» **EXERCISE**
For this exercise, transcribe all of the records exactly as given.

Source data

* * * * * * *

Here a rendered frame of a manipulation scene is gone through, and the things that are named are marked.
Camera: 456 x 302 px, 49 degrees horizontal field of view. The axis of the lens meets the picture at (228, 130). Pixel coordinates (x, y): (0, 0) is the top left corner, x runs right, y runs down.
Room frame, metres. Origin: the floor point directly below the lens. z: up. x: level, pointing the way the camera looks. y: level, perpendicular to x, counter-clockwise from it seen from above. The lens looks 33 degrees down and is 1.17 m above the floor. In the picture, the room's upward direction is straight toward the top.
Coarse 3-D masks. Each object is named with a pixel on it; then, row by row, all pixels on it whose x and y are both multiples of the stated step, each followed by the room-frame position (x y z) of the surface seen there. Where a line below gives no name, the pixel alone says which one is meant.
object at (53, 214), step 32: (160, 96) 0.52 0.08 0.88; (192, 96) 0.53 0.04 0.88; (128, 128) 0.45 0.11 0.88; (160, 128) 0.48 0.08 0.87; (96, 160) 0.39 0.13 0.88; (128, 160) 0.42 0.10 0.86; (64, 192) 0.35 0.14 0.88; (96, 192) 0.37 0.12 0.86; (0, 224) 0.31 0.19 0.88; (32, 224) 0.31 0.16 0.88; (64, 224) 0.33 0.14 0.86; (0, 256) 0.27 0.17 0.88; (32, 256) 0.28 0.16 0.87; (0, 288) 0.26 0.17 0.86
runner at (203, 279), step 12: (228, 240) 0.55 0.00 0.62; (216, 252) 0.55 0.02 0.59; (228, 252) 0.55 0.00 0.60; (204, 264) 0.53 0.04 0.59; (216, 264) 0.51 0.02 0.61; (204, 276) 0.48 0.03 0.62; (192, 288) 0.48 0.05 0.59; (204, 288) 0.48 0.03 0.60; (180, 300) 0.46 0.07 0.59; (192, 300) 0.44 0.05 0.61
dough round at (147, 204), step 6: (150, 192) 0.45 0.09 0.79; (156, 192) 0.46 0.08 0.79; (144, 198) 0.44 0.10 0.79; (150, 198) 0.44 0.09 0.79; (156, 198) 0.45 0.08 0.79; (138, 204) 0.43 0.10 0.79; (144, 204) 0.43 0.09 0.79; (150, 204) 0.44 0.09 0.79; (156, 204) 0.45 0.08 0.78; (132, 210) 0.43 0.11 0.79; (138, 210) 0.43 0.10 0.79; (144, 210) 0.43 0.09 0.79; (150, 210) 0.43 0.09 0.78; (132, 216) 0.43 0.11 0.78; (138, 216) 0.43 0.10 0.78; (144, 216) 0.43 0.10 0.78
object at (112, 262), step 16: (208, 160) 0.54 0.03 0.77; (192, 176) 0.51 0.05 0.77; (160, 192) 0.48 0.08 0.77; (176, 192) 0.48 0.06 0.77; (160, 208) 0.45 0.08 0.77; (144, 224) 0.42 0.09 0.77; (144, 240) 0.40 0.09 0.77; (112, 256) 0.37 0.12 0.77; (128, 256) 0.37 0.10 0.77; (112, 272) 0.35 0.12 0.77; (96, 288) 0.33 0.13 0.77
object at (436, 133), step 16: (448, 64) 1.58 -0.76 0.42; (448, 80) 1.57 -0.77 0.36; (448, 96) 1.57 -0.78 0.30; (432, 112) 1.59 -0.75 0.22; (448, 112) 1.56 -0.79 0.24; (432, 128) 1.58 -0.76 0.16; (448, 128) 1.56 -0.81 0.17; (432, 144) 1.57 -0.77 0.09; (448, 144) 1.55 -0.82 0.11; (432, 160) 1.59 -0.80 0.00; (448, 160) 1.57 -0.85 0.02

* * * * * * *

» **WRITTEN REPLY**
Here a rendered frame of a manipulation scene is gone through, and the things that are named are marked.
Camera: 456 x 302 px, 49 degrees horizontal field of view. The axis of the lens meets the picture at (228, 130). Pixel coordinates (x, y): (0, 0) is the top left corner, x runs right, y runs down.
Room frame, metres. Origin: the floor point directly below the lens. z: up. x: level, pointing the way the camera looks. y: level, perpendicular to x, counter-clockwise from it seen from above. The lens looks 33 degrees down and is 1.17 m above the floor. In the picture, the room's upward direction is straight toward the top.
Coarse 3-D masks. Each object is named with a pixel on it; then, row by row, all pixels on it whose x and y are both multiples of the stated step, each followed by the room-frame position (x y z) of the surface seen there. Where a line below gives no name, the pixel alone says which one is meant.
object at (53, 214), step 32: (160, 96) 0.52 0.08 0.88; (192, 96) 0.53 0.04 0.88; (128, 128) 0.45 0.11 0.88; (160, 128) 0.48 0.08 0.87; (96, 160) 0.39 0.13 0.88; (128, 160) 0.42 0.10 0.86; (64, 192) 0.35 0.14 0.88; (96, 192) 0.37 0.12 0.86; (0, 224) 0.31 0.19 0.88; (32, 224) 0.31 0.16 0.88; (64, 224) 0.33 0.14 0.86; (0, 256) 0.27 0.17 0.88; (32, 256) 0.28 0.16 0.87; (0, 288) 0.26 0.17 0.86
runner at (203, 279), step 12: (228, 240) 0.55 0.00 0.62; (216, 252) 0.55 0.02 0.59; (228, 252) 0.55 0.00 0.60; (204, 264) 0.53 0.04 0.59; (216, 264) 0.51 0.02 0.61; (204, 276) 0.48 0.03 0.62; (192, 288) 0.48 0.05 0.59; (204, 288) 0.48 0.03 0.60; (180, 300) 0.46 0.07 0.59; (192, 300) 0.44 0.05 0.61
dough round at (147, 204), step 6: (150, 192) 0.45 0.09 0.79; (156, 192) 0.46 0.08 0.79; (144, 198) 0.44 0.10 0.79; (150, 198) 0.44 0.09 0.79; (156, 198) 0.45 0.08 0.79; (138, 204) 0.43 0.10 0.79; (144, 204) 0.43 0.09 0.79; (150, 204) 0.44 0.09 0.79; (156, 204) 0.45 0.08 0.78; (132, 210) 0.43 0.11 0.79; (138, 210) 0.43 0.10 0.79; (144, 210) 0.43 0.09 0.79; (150, 210) 0.43 0.09 0.78; (132, 216) 0.43 0.11 0.78; (138, 216) 0.43 0.10 0.78; (144, 216) 0.43 0.10 0.78
object at (112, 262), step 16: (208, 160) 0.54 0.03 0.77; (192, 176) 0.51 0.05 0.77; (160, 192) 0.48 0.08 0.77; (176, 192) 0.48 0.06 0.77; (160, 208) 0.45 0.08 0.77; (144, 224) 0.42 0.09 0.77; (144, 240) 0.40 0.09 0.77; (112, 256) 0.37 0.12 0.77; (128, 256) 0.37 0.10 0.77; (112, 272) 0.35 0.12 0.77; (96, 288) 0.33 0.13 0.77
object at (436, 133), step 16: (448, 64) 1.58 -0.76 0.42; (448, 80) 1.57 -0.77 0.36; (448, 96) 1.57 -0.78 0.30; (432, 112) 1.59 -0.75 0.22; (448, 112) 1.56 -0.79 0.24; (432, 128) 1.58 -0.76 0.16; (448, 128) 1.56 -0.81 0.17; (432, 144) 1.57 -0.77 0.09; (448, 144) 1.55 -0.82 0.11; (432, 160) 1.59 -0.80 0.00; (448, 160) 1.57 -0.85 0.02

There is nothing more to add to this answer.